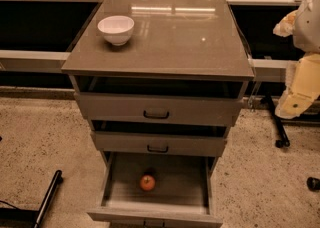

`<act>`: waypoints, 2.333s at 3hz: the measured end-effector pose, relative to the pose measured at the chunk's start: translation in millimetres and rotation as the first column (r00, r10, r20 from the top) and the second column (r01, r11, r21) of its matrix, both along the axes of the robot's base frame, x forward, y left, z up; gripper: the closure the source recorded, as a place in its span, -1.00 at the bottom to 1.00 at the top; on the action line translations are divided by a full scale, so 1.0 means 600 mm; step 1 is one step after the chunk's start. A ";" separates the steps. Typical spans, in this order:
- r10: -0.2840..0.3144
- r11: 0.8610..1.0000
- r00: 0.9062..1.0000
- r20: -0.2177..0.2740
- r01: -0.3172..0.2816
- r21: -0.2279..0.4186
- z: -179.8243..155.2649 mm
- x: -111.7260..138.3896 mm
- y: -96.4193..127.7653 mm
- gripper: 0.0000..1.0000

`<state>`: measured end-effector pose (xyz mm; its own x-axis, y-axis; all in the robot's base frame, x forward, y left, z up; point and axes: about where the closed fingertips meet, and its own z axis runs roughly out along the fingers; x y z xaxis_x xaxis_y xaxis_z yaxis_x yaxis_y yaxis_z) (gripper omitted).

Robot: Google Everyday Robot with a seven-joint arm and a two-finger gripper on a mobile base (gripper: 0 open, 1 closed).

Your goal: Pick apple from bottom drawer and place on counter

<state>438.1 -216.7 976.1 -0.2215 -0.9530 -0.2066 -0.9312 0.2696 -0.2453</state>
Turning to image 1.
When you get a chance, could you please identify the black drawer handle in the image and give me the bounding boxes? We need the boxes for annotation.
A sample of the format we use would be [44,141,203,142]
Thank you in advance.
[147,145,169,154]
[143,110,170,119]

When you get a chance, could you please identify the grey bottom drawer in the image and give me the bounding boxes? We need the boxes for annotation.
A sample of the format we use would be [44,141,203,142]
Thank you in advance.
[88,153,222,228]

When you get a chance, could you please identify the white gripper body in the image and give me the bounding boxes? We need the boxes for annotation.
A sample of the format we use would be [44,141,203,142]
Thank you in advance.
[285,53,320,106]

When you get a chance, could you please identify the grey metal rail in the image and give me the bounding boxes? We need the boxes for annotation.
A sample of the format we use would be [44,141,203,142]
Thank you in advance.
[0,50,70,73]

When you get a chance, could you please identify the grey top drawer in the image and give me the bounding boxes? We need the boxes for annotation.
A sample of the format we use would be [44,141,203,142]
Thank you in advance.
[75,77,242,126]

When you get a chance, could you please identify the grey drawer cabinet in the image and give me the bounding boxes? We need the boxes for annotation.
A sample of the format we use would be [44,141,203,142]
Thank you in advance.
[61,0,255,160]

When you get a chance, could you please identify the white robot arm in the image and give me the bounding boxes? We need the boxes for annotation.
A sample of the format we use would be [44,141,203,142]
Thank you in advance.
[273,0,320,119]

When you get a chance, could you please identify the black caster wheel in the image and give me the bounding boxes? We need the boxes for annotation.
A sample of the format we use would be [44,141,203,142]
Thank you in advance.
[307,177,320,191]

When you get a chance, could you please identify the grey middle drawer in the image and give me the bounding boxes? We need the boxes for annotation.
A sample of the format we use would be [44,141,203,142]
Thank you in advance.
[91,121,228,157]

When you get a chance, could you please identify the red apple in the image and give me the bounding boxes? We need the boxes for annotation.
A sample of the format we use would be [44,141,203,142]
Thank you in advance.
[140,175,156,191]

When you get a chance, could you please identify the black stand leg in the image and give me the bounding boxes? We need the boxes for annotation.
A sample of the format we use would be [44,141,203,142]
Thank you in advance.
[32,170,63,228]
[265,94,290,148]

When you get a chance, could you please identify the white ceramic bowl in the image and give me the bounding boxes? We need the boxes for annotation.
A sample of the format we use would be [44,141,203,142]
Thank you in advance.
[97,15,135,46]

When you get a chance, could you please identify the black top drawer handle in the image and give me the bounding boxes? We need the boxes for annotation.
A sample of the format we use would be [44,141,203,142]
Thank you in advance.
[143,110,170,119]

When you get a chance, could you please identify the grey drawer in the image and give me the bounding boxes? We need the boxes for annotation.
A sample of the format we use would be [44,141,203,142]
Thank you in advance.
[91,121,228,157]
[88,153,222,228]
[75,77,242,126]

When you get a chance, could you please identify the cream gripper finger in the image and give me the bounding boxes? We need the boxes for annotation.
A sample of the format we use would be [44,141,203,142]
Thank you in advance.
[275,92,312,119]
[273,10,297,37]

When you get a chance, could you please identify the black stand leg left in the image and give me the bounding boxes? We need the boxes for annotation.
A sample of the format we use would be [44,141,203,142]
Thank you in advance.
[32,170,63,228]

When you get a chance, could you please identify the black stand leg right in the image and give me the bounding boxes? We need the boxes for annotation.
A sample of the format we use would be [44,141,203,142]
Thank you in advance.
[265,94,290,148]

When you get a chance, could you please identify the black middle drawer handle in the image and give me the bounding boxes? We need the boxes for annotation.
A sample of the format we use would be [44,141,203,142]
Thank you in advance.
[147,145,169,154]

-=-=-

**TASK PROMPT**
With the pictures omitted, the entries are to be transcribed in full, exactly as they appear.

**RESPONSE TO THE TASK**
`<act>`: waypoints, 2.333s at 3hz: the measured end-effector pose, relative to the pose measured at the chunk's start: translation in millimetres and rotation as the first column (r00, r10, r20 from the top) and the second column (r01, r11, r21) of its matrix, both along the axes of the robot's base frame, x forward, y left, z up; gripper: the closure the source recorded, as a place in its span, -1.00 at the bottom to 1.00 at the top; on the action line translations are divided by a full scale, so 1.0 means 600 mm; step 1 is one step after the chunk's start. A ";" separates the steps. Typical spans, in this order:
- r10: -0.2840..0.3144
- r11: 0.8610..1.0000
- r00: 0.9062..1.0000
- r20: -0.2177..0.2740
- r01: -0.3172..0.2816
- r21: -0.2279..0.4186
- z: -179.8243..155.2649 mm
- x: -111.7260..138.3896 mm
- y: -96.4193..127.7653 mm
- gripper: 0.0000..1.0000

`<state>`: measured end-effector pose (xyz mm; its own x-axis, y-axis; all in the robot's base frame, x forward, y left, z up; point and axes: about where the closed fingertips meet, and its own z axis runs roughly out along the fingers; x y z xaxis_x xaxis_y xaxis_z yaxis_x yaxis_y yaxis_z) (gripper omitted).

Robot: Google Everyday Robot with a seven-joint arm and a two-finger gripper on a mobile base (gripper: 0 open, 1 closed).

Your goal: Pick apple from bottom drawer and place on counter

<state>438.1 -216.7 976.1 -0.2215 -0.9530 -0.2066 -0.9312 0.2696 -0.2453</state>
Turning to image 1.
When you get a chance, could you please identify the black drawer handle in the image and give me the bounding boxes? We need the boxes for annotation.
A sample of the format we use would be [44,141,203,142]
Thank you in advance.
[147,145,169,154]
[143,110,170,119]

When you get a chance, could you please identify the grey bottom drawer in the image and give me the bounding boxes? We need the boxes for annotation.
A sample of the format we use would be [44,141,203,142]
Thank you in advance.
[88,153,222,228]

When you get a chance, could you please identify the white gripper body in the image and give me the bounding boxes? We need the boxes for annotation.
A sample of the format we use would be [44,141,203,142]
Thank you in advance.
[285,53,320,106]

When you get a chance, could you please identify the grey metal rail in the image and give me the bounding boxes? We need the boxes for annotation.
A sample of the format we use would be [44,141,203,142]
Thank you in advance.
[0,50,70,73]

When you get a chance, could you please identify the grey top drawer in the image and give me the bounding boxes? We need the boxes for annotation.
A sample of the format we use would be [44,141,203,142]
Thank you in advance.
[75,77,242,126]

When you get a chance, could you please identify the grey drawer cabinet in the image and give me the bounding boxes? We need the boxes for annotation.
A sample of the format we use would be [44,141,203,142]
Thank you in advance.
[61,0,255,160]

When you get a chance, could you please identify the white robot arm in the image and give me the bounding boxes? We need the boxes for annotation.
A sample of the format we use would be [44,141,203,142]
Thank you in advance.
[273,0,320,119]

When you get a chance, could you please identify the black caster wheel in the image and give me the bounding boxes? We need the boxes for annotation.
A sample of the format we use would be [44,141,203,142]
Thank you in advance.
[307,177,320,191]

When you get a chance, could you please identify the grey middle drawer in the image and give me the bounding boxes? We need the boxes for annotation.
A sample of the format we use would be [44,141,203,142]
Thank you in advance.
[91,121,228,157]

When you get a chance, could you please identify the red apple in the image and give me the bounding boxes? We need the boxes for annotation.
A sample of the format we use would be [44,141,203,142]
Thank you in advance.
[140,175,156,191]

When you get a chance, could you please identify the black stand leg in the image and give me the bounding boxes? We need the boxes for annotation.
A sample of the format we use would be [44,141,203,142]
Thank you in advance.
[32,170,63,228]
[265,94,290,148]

When you get a chance, could you please identify the white ceramic bowl in the image and give me the bounding boxes? We need the boxes for annotation.
A sample of the format we use would be [44,141,203,142]
Thank you in advance.
[97,15,135,46]

When you get a chance, could you please identify the black top drawer handle in the image and give me the bounding boxes? We need the boxes for annotation.
A sample of the format we use would be [44,141,203,142]
Thank you in advance.
[143,110,170,119]

When you get a chance, could you please identify the grey drawer in the image and give me the bounding boxes? We need the boxes for annotation.
A sample of the format we use would be [44,141,203,142]
Thank you in advance.
[91,121,228,157]
[88,153,222,228]
[75,77,242,126]

When you get a chance, could you please identify the cream gripper finger in the image and give me the bounding boxes? We need the boxes for annotation.
A sample of the format we use would be [44,141,203,142]
Thank you in advance.
[275,92,312,119]
[273,10,297,37]

When you get a chance, could you please identify the black stand leg left in the image and give me the bounding boxes? We need the boxes for annotation.
A sample of the format we use would be [44,141,203,142]
Thank you in advance.
[32,170,63,228]

When you get a chance, could you please identify the black stand leg right in the image and give me the bounding boxes? We need the boxes for annotation.
A sample of the format we use would be [44,141,203,142]
Thank you in advance.
[265,94,290,148]

When you get a chance, could you please identify the black middle drawer handle in the image and give me the bounding boxes? We need the boxes for annotation.
A sample of the format we use would be [44,141,203,142]
Thank you in advance.
[147,145,169,154]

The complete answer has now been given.